D’où l’idée de passer au… Triple Ratchet. Il s’agit en somme d’une approche hybride, qui combine à la fois le Double Ratchet existant et le SPQR. L’idée ? Les deux approches sont opérationnelles en parallèle, puis les clés issues du Double Ratchet et du SPQR sont mélangées pour former le Triple Ratchet, qui constitue le protocole final.

Cette mise à jour est importante, car les ordinateurs quantiques, en raison de leur fonctionnement particulier, pourront un jour casser des algorithmes classiques, parfois très facilement. De fait, il existe aujourd’hui une menace qu’on nomme : « Harvest now, Decrypt later » (« Récolter maintenant, déchiffrer plus tard »).

Autrement dit, des données actuellement chiffrées et protégées pourraient être dès à présent amassées pour le jour où l’on pourra les lire en clair en un claquement de qubit. Face à cette typologie d’attaque, on comprend donc le grand intérêt à basculer dès à présent sur des algorithmes post-quantiques, sans attendre l’émergence de machines quantiques.

Qu'est ce que le Q-Day ? // Source : Montage Numerama
Le Q-Day, un évènement dont se méfie la communauté des cryptographes, car il désigne le jour où le PC quantique deviendra réalité. // Source : Montage Numerama

Que devez-vous faire pour passer au SPQR ? Rien : Signal s’occupe de tout

Pour Signal, c’est certain : ce Triple Ratchet « offre à nos utilisateurs une messagerie résistante aux attaques quantiques sans renoncer à nos garanties de sécurité actuelles ». Surtout, il dispose de l’extrême avantage de se déployer complètement en arrière-plan, sans aucun effort à faire. Rien à configurer pour l’internaute, tout sera transparent.

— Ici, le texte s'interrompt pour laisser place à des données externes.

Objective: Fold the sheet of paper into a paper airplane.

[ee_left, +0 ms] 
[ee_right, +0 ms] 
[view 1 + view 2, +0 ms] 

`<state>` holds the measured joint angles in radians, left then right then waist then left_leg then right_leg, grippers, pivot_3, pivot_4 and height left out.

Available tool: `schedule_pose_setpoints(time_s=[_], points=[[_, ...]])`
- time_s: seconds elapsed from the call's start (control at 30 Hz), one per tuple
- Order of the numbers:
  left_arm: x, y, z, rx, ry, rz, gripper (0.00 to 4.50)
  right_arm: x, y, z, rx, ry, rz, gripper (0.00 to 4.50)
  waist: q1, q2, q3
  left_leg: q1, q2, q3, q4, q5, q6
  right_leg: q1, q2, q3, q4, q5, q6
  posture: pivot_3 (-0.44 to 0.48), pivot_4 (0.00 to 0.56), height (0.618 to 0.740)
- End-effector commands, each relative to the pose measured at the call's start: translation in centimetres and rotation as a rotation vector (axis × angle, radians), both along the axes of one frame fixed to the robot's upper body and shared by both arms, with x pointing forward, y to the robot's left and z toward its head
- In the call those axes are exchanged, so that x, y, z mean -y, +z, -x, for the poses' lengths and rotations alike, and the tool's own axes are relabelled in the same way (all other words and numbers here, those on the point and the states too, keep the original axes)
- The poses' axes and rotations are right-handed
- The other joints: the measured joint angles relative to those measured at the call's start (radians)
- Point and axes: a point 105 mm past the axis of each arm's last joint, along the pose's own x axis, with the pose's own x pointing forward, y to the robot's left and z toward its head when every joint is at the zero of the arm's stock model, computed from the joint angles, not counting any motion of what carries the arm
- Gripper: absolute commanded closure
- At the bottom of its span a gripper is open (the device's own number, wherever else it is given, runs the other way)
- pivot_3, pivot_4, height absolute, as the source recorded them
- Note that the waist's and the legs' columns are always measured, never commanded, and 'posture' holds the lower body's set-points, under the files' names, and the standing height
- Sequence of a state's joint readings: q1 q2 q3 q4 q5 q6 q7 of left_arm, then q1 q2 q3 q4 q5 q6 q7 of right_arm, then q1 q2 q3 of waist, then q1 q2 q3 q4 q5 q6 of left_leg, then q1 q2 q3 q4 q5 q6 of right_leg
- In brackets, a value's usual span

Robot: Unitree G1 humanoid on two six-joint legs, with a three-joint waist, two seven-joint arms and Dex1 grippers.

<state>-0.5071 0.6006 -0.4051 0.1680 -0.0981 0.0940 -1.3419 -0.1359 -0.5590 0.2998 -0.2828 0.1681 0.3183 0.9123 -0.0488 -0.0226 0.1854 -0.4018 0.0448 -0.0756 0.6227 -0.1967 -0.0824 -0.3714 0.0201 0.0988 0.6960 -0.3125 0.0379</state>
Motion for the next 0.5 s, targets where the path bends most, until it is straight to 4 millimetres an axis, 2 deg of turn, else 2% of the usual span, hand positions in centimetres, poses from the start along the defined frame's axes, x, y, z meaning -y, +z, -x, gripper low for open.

Alors, le jour où les journaux du monde entier annonceront que « les ordinateurs quantiques sont là », Signal en est certain : celles et ceux qui utilisent son application mobile n’auront pas à s’en faire. Ils pourront lire la nouvelle en haussant les épaules et vaquer à leurs occupations, sans crainte pour leur vie privée.

Reste un hic : cette paix d’esprit est vraie pour Signal. Elle le sera peut-être moins dans le reste de l’écosystème numérique, car il y aura bien d’autres choses à sécuriser.

La bonne nouvelle, cependant, c’est que Signal n’est pas le seul à travailler dessus. Proton et Apple s’y attèlent aussi. Et on sait que Signal est du genre à partager ses protocoles en open source. Ainsi, la version actuelle (sans SPQR) est employé dans des messageries très populaires : WhatsApp, Messenger ou Google Messages.